• _WHAT YOU ARE ASKED TO DO_
The word "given" occurs in some of the lines below; copy each of those lines.

Saved data entries:

:::::

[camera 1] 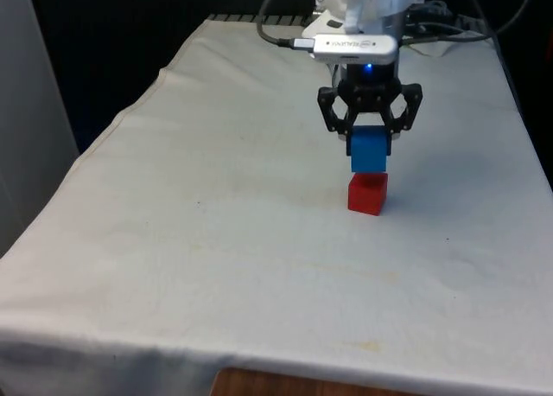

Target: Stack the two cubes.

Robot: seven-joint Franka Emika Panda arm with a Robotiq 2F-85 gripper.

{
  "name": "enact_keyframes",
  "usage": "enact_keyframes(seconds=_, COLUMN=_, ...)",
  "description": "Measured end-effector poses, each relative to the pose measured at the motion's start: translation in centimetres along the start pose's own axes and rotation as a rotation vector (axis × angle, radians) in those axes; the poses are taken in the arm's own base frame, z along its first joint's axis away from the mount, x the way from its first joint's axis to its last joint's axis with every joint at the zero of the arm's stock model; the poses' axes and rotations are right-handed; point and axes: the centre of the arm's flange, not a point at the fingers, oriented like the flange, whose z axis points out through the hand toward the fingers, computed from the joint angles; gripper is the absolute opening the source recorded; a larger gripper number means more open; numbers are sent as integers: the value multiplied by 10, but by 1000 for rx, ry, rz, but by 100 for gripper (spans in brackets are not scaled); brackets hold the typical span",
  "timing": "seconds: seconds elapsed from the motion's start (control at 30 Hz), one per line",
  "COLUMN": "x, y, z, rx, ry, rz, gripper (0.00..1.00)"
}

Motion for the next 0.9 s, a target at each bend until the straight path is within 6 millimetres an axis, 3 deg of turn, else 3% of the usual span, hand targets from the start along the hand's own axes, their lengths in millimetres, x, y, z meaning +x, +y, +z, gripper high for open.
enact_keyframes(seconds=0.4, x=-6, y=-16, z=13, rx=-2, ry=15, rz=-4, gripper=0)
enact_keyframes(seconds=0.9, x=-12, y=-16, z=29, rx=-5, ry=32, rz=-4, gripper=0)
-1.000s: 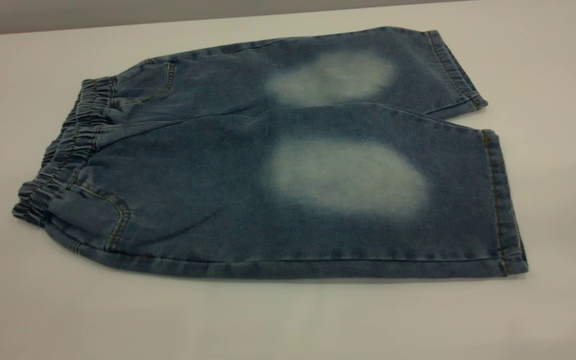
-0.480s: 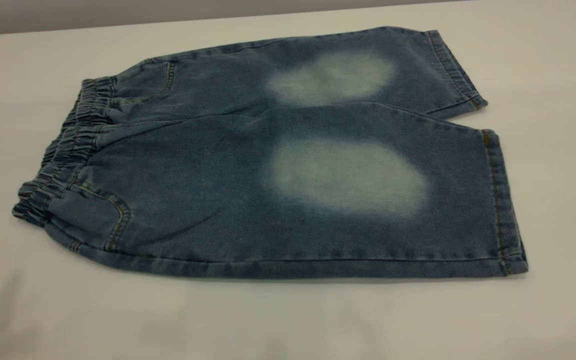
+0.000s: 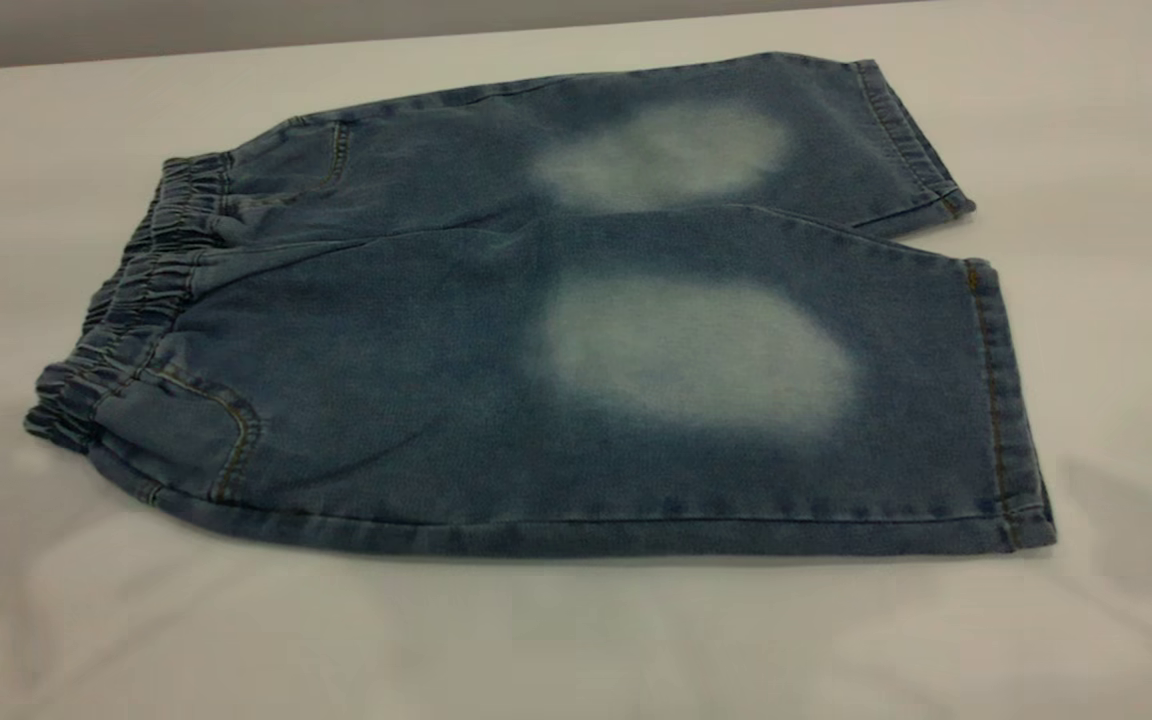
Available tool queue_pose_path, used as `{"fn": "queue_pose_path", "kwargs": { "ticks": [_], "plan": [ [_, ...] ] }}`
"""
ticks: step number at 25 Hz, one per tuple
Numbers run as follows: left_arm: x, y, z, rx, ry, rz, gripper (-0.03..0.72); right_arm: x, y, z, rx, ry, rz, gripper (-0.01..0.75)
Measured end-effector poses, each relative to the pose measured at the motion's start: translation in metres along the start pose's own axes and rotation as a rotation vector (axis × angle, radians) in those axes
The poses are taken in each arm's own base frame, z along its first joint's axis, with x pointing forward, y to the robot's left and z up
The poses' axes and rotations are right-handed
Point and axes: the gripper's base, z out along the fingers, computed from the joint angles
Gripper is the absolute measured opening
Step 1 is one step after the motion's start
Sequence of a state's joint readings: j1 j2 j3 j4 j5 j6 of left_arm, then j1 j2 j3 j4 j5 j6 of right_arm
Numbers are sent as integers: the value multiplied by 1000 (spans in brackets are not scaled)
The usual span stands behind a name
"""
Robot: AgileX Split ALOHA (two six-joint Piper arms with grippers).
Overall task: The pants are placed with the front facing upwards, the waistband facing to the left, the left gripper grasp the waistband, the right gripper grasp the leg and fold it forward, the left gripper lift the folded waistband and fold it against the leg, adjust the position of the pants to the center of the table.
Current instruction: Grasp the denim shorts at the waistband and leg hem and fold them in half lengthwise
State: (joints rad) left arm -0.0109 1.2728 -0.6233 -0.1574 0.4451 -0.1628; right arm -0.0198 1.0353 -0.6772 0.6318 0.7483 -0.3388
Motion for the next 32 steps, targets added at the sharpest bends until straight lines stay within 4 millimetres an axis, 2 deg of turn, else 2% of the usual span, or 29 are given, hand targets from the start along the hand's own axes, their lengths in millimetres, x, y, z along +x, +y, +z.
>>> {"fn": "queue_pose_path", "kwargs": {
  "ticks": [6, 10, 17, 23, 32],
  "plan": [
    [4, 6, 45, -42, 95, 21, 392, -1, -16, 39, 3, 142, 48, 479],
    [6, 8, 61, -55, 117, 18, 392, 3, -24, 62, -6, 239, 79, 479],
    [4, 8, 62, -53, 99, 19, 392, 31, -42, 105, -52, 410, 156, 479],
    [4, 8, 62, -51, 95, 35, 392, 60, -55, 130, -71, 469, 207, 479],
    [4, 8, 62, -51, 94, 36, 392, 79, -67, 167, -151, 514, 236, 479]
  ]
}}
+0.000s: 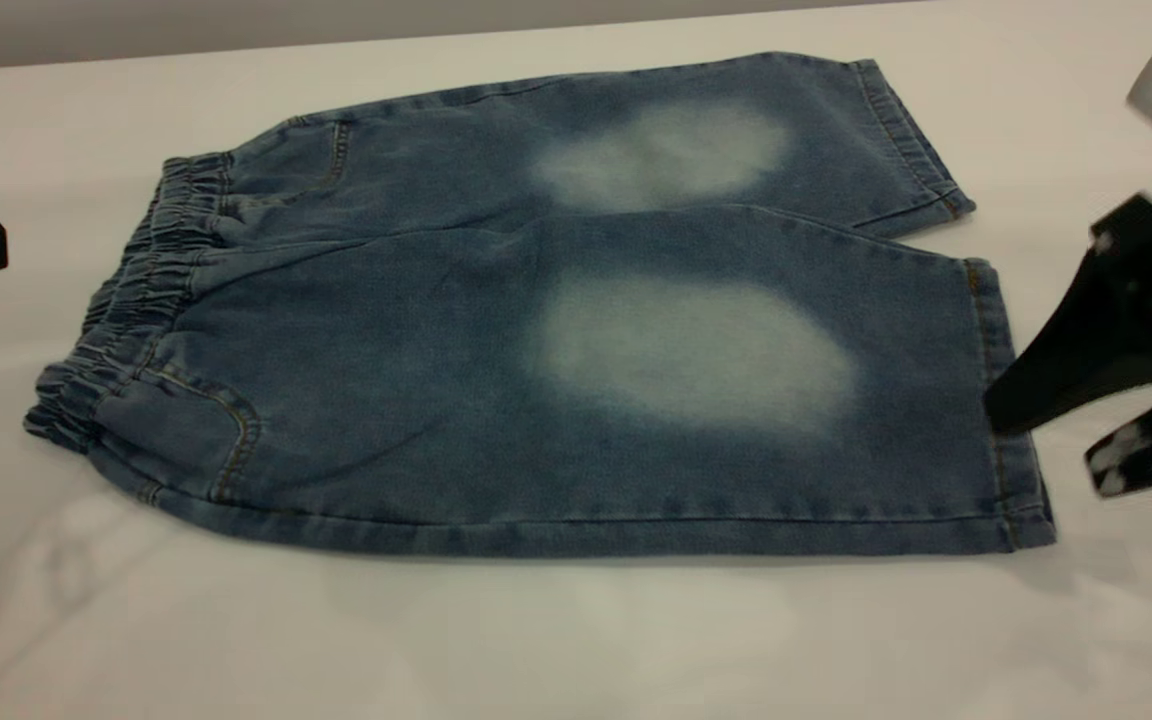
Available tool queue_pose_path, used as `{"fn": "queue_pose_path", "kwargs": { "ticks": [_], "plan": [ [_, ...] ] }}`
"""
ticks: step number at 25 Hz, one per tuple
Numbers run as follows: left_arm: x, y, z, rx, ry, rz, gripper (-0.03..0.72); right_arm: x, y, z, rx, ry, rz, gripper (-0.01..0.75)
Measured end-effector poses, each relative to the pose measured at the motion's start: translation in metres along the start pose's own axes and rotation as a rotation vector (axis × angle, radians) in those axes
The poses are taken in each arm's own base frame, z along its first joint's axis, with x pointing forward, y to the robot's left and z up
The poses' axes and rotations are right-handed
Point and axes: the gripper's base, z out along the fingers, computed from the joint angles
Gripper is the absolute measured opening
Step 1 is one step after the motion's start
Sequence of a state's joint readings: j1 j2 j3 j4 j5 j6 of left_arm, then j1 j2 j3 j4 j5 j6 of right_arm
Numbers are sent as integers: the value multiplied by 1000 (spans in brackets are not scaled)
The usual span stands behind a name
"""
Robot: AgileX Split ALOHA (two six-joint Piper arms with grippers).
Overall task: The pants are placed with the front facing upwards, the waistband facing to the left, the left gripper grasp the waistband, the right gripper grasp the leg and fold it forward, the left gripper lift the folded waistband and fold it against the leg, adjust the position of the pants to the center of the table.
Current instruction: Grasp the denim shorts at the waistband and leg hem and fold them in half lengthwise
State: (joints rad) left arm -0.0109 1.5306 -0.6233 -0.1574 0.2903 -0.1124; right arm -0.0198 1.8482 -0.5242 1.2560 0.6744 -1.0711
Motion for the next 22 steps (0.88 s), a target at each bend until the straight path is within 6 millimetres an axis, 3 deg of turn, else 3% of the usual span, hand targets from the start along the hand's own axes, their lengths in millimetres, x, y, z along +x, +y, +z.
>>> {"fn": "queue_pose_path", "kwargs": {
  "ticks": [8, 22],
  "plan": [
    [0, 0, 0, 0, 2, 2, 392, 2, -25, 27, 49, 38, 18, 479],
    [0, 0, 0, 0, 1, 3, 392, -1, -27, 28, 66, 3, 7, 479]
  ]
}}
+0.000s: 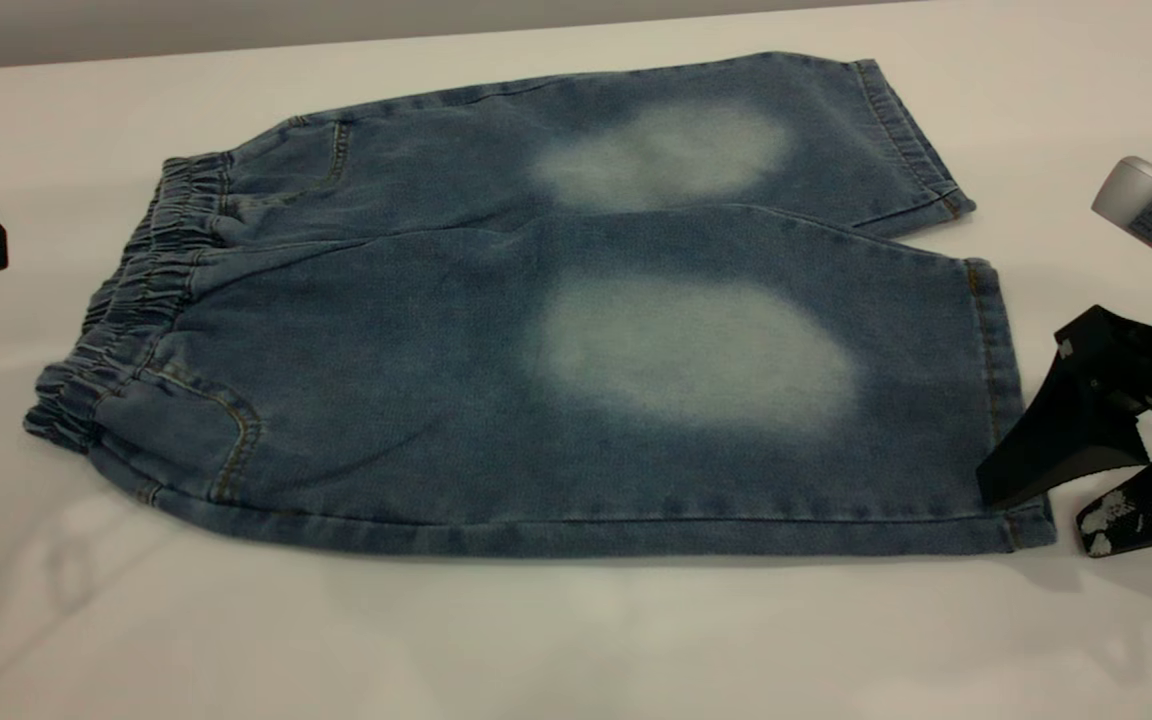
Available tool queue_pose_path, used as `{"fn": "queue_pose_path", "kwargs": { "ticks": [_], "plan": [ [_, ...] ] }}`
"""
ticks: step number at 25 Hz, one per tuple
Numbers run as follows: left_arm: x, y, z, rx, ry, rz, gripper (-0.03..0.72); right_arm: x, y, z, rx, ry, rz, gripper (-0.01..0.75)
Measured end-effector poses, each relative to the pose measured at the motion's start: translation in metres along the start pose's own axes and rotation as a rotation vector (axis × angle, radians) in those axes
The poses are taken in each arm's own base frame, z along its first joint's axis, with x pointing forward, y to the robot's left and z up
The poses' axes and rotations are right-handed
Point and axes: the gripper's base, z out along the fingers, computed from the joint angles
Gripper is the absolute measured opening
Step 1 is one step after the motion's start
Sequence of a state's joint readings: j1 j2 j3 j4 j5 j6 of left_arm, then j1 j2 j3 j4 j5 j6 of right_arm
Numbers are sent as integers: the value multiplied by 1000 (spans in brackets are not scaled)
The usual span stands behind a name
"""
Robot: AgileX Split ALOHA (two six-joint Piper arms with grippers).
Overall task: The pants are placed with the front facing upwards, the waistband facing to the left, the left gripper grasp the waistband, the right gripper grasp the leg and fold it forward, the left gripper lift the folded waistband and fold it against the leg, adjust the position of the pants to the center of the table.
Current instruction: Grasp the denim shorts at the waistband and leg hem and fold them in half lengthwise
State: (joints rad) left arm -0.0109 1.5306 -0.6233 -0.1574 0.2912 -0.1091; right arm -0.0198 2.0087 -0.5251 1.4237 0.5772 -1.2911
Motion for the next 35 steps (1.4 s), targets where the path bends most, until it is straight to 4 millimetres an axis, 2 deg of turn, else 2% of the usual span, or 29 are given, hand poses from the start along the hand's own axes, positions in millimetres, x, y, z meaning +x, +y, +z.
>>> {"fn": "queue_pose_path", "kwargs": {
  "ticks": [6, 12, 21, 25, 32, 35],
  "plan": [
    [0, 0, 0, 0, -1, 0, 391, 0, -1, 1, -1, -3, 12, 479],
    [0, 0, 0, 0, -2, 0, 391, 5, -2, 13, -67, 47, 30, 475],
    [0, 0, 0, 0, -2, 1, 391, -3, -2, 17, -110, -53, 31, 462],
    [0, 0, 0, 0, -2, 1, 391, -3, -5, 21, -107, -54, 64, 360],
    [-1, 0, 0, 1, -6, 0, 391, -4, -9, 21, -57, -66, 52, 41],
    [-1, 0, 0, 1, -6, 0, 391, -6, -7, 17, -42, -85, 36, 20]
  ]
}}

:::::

• _TASK RESPONSE_
Motion for the next 32 steps, targets added at the sharpest bends until straight lines stay within 4 millimetres an axis, 2 deg of turn, else 2% of the usual span, or 29 are given, hand targets from the start along the hand's own axes, their lengths in millimetres, x, y, z along +x, +y, +z.
Motion for the next 35 steps (1.4 s), targets where the path bends most, until it is straight to 4 millimetres an axis, 2 deg of turn, else 2% of the usual span, or 29 are given, hand poses from the start along the hand's own axes, positions in millimetres, x, y, z meaning +x, +y, +z.

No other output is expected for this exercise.